Retail sales decreased in six provinces in September. The largest provincial decrease in dollar terms was observed in Ontario (-1.2%) on lower sales at motor vehicle and parts dealers. In the census metropolitan area (CMA) of Toronto, retail sales were down 2.3% in the month. In British Columbia, retail sales decreased 0.9% in September on lower sales at building material and garden equipment and supplies dealers. In the CMA of Vancouver, retail sales were down 1.0%. The largest provincial increase in retail sales in September was observed in Nova Scotia (+1.5%). This increase was led by higher sales at motor vehicle and parts dealers, according to Statistics Canada.
“On a seasonally adjusted basis, retail e-commerce sales decreased 3.5% to $4.1 billion in September, accounting for 5.9% of total retail trade, compared with 6.1% in August,” it said.
“Statistics Canada is providing an advance estimate of retail sales, which suggests that sales were relatively unchanged in October. Owing to its early nature, this figure will be revised. This unofficial estimate was calculated based on responses received from 54.2% of companies surveyed.

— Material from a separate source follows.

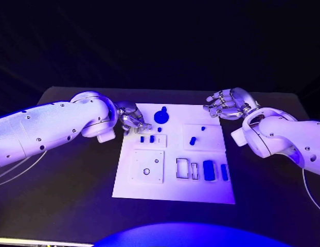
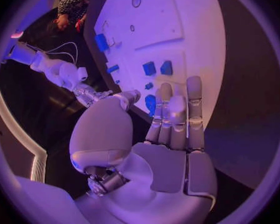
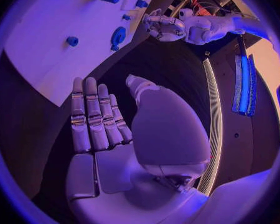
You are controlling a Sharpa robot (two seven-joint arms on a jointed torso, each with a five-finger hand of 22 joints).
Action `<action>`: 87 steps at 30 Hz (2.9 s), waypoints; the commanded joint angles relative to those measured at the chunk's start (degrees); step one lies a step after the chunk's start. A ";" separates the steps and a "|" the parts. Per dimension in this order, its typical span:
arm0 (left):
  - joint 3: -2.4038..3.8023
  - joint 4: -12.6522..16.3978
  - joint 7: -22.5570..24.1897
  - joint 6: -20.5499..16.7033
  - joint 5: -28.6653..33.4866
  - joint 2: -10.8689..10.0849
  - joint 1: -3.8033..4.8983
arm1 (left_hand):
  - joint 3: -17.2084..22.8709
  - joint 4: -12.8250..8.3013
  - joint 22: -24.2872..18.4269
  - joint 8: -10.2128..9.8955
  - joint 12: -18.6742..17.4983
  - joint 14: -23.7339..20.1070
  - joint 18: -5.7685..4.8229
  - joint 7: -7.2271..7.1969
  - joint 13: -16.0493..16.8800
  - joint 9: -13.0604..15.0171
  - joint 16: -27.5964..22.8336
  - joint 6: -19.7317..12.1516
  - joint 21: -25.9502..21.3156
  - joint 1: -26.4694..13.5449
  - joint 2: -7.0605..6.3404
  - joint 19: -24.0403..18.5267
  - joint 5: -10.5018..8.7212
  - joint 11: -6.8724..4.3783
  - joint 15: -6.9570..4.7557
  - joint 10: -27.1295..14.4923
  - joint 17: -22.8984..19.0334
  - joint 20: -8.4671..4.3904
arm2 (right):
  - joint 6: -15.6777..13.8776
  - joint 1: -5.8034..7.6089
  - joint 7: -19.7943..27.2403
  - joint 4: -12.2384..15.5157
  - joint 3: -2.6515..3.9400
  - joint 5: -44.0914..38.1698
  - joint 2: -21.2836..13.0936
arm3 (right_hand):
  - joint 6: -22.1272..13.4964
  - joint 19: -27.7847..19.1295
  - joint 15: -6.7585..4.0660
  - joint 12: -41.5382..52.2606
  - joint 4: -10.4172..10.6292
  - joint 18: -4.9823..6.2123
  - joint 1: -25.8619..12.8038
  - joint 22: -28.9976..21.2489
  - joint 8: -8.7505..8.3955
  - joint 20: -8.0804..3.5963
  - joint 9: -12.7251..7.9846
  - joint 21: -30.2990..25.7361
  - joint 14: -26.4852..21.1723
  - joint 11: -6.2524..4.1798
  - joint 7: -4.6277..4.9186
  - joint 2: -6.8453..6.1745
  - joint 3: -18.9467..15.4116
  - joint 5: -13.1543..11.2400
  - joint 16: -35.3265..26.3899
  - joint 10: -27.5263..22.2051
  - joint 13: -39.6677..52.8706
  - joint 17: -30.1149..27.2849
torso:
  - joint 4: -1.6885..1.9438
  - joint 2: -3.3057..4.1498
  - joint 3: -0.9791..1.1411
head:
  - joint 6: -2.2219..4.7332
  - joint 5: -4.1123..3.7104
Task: Assemble the parts on the task board
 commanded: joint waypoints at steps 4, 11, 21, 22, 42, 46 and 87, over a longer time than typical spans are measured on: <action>0.15 0.22 12.89 -9.50 5.97 -0.21 0.01 | 0.71 -0.54 -4.50 -2.43 -2.89 -5.50 0.66 2.49 -2.57 -3.16 -7.60 -3.72 -5.60 6.78 -0.99 -0.74 0.14 2.27 1.99 -5.18 -8.17 1.76 | -0.76 -0.04 1.41 -0.21 0.02 -1.19 0.09 | -0.40 -0.57 0.12 -0.10 0.01 0.24 0.07 -0.13 0.35 0.00 -0.06 -0.23 -0.44 0.15 2.93 0.59 -0.28 -0.07 -0.34 -0.46 -0.12 -0.10 | -0.01 -0.03 0.06 | 0.14 0.03; -0.46 -1.40 22.51 -16.39 -3.72 1.65 -0.24 | 1.39 -2.42 -6.66 -3.67 -6.01 -13.19 0.64 2.80 -5.71 -7.12 -12.39 -6.62 -9.52 17.21 -3.16 -2.61 -0.32 3.08 2.89 -12.13 -14.06 2.67 | -0.49 -0.20 1.98 -0.80 -0.03 -1.96 0.53 | -0.36 -0.59 0.12 -0.04 -0.10 0.26 0.27 -0.29 0.49 0.03 -0.07 -0.20 -0.42 0.14 2.91 0.65 -0.24 -0.06 -0.37 -0.49 -0.25 -0.19 | -0.08 0.03 0.07 | 0.46 0.01; -1.27 -1.36 26.06 -17.28 -19.43 2.75 -1.79 | 0.99 -3.21 -3.97 -5.94 -10.13 -10.90 0.78 0.52 -11.73 -14.78 -6.48 -3.23 -6.13 23.02 -5.21 -2.15 -0.32 2.88 2.60 -11.49 -13.26 2.44 | -0.14 -0.39 2.02 -0.89 -0.11 -2.18 0.51 | -0.36 -0.61 0.12 -0.02 -0.16 0.27 0.39 -0.39 0.56 0.04 -0.07 -0.19 -0.43 0.14 2.91 0.66 -0.23 -0.06 -0.39 -0.52 -0.33 -0.24 | -0.01 0.05 0.05 | 0.80 -0.10; -1.38 -1.53 26.15 -17.26 -20.80 2.90 -1.92 | 0.86 -3.00 -3.75 -6.28 -10.35 -10.64 0.77 0.51 -12.04 -15.27 -5.86 -2.85 -5.86 22.94 -5.32 -2.16 -0.34 2.75 2.57 -11.35 -12.98 2.37 | -0.13 -0.41 2.04 -0.83 -0.11 -2.21 0.48 | -0.36 -0.62 0.12 0.00 -0.20 0.27 0.46 -0.43 0.60 0.04 -0.08 -0.18 -0.43 0.14 2.91 0.67 -0.22 -0.06 -0.40 -0.53 -0.37 -0.27 | -0.01 0.06 0.05 | 0.84 -0.09; -1.91 -4.59 24.59 -14.03 -32.20 5.42 -2.98 | -1.46 -1.63 -2.19 -8.85 -13.98 -9.03 0.75 0.19 -15.59 -18.79 -1.42 -0.32 -4.05 23.80 -6.13 -2.38 -0.16 3.34 2.98 -11.60 -11.92 2.76 | -0.39 -0.46 2.05 -0.90 -0.12 -2.39 0.37 | -0.47 -0.89 0.22 0.06 -0.33 0.25 0.73 -0.85 0.81 0.13 -0.13 -0.23 -0.68 0.20 2.96 0.70 -0.21 -0.07 -0.61 -0.70 -0.70 -0.53 | -0.05 0.04 0.10 | 1.18 -0.23; -2.00 -5.42 24.06 -12.77 -32.92 6.03 -2.99 | -1.71 -1.49 -1.84 -9.57 -14.57 -9.17 0.75 0.15 -16.09 -19.39 -0.85 -0.41 -3.64 24.19 -6.12 -2.47 -0.16 3.37 3.00 -11.97 -12.20 2.79 | -0.44 -0.46 2.09 -0.86 -0.12 -2.39 0.35 | -0.47 -0.89 0.22 0.06 -0.33 0.25 0.73 -0.85 0.81 0.13 -0.13 -0.23 -0.68 0.20 2.96 0.70 -0.21 -0.07 -0.61 -0.70 -0.70 -0.53 | -0.04 0.10 0.07 | 1.29 -0.34; -2.48 -9.35 24.58 -10.90 -32.04 9.54 -3.28 | 0.42 -1.27 4.11 -11.14 -14.78 -3.83 0.28 -0.15 -17.51 -21.40 7.80 5.40 2.64 26.19 -4.95 -0.90 -0.32 2.17 2.06 -5.87 -6.26 2.25 | -0.04 -0.45 1.85 -0.56 -0.11 -2.30 0.06 | -0.38 -1.00 0.22 0.23 -0.26 0.27 0.81 -1.18 1.10 0.17 -0.16 -0.18 -0.62 0.18 2.93 1.00 -0.10 -0.05 -0.65 -0.65 -0.98 -0.73 | -0.02 0.10 0.02 | 0.64 -0.95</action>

The average final response rate for the survey over the previous 12 months was 88.8%.”

Andrew Grantham, Senior Economist, CIBC Capital Markets, said Canadian retail spending appears to be softening following a stronger-than-expected second quarter, but it isn’t yet slumping and as a result likely won’t worry the Bank of Canada at this stage.

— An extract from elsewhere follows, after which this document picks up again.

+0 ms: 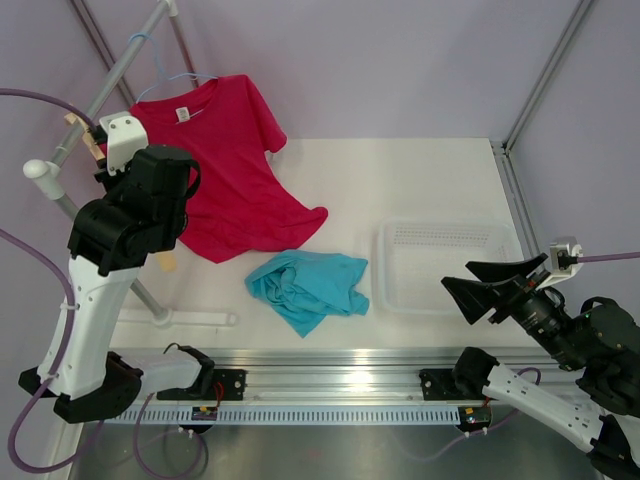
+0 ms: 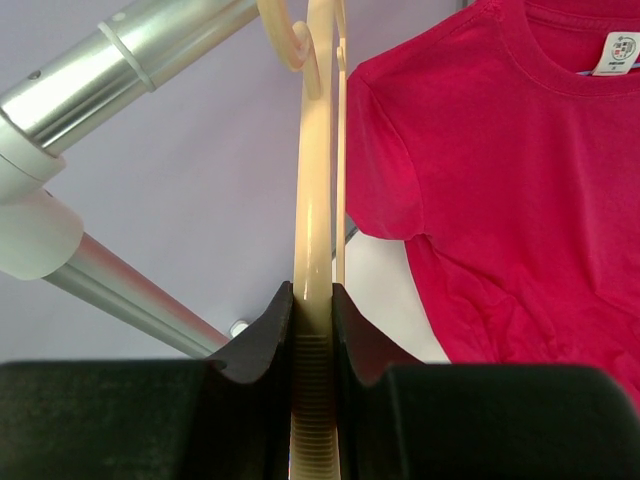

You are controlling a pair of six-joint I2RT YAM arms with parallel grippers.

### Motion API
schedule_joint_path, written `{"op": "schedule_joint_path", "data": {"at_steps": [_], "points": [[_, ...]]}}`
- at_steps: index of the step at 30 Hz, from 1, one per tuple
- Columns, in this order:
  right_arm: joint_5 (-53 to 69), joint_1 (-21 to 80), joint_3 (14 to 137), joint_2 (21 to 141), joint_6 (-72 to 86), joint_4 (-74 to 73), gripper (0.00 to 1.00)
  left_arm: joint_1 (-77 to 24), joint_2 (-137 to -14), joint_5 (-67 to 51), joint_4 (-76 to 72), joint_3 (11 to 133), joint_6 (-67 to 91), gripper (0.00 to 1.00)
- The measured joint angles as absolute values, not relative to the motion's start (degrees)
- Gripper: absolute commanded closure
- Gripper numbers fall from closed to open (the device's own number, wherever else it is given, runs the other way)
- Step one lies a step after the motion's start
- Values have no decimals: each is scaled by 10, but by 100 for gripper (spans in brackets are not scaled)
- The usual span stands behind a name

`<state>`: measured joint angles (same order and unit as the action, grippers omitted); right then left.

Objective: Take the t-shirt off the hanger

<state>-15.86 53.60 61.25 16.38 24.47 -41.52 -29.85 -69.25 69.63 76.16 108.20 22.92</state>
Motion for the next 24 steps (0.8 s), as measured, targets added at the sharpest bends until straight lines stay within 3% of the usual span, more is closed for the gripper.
{"op": "schedule_joint_path", "data": {"at_steps": [22, 24], "points": [[-156, 536, 617, 152, 244, -423, 5, -243, -687, 665, 689, 1007, 225, 100], [-156, 536, 617, 145, 244, -427, 5, -243, -686, 664, 688, 1007, 225, 83]]}}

“We continue to forecast that the Bank will move to the sidelines and hold rates steady in December, with that pause potentially lasting throughout 2026 as well . . . Overall, Canadian consumer spending doesn’t appear to be particularly strong, but also isn’t as weak as we would likely have expected given an unemployment rate close to 7%. As a result today’s data doesn’t change the view that the Bank of Canada will move to the sidelines and hold interest rates steady at its December meeting.”

Maria Solovieva, Economist, TD Economics, said: “Retail sales are heading into the holiday season on shaky footing. September recorded a renewed decline, and early signals point to a flat reading in October. Despite recent volatility, the underlying trend is weaker real spending with major categories now in outright contraction. Some good news comes from our internal credit and debit card data, which continues to point to relatively healthy gains in services spending, especially travel and recreation.
“We expect real personal spending growth to drift to a below-trend pace in the second half of 2025, with Q3 consumption tracking in a flat to 0.5% range. At this stage, the Bank of Canada has largely priced in this softer demand profile, giving policymakers sufficient justification to remain on hold.”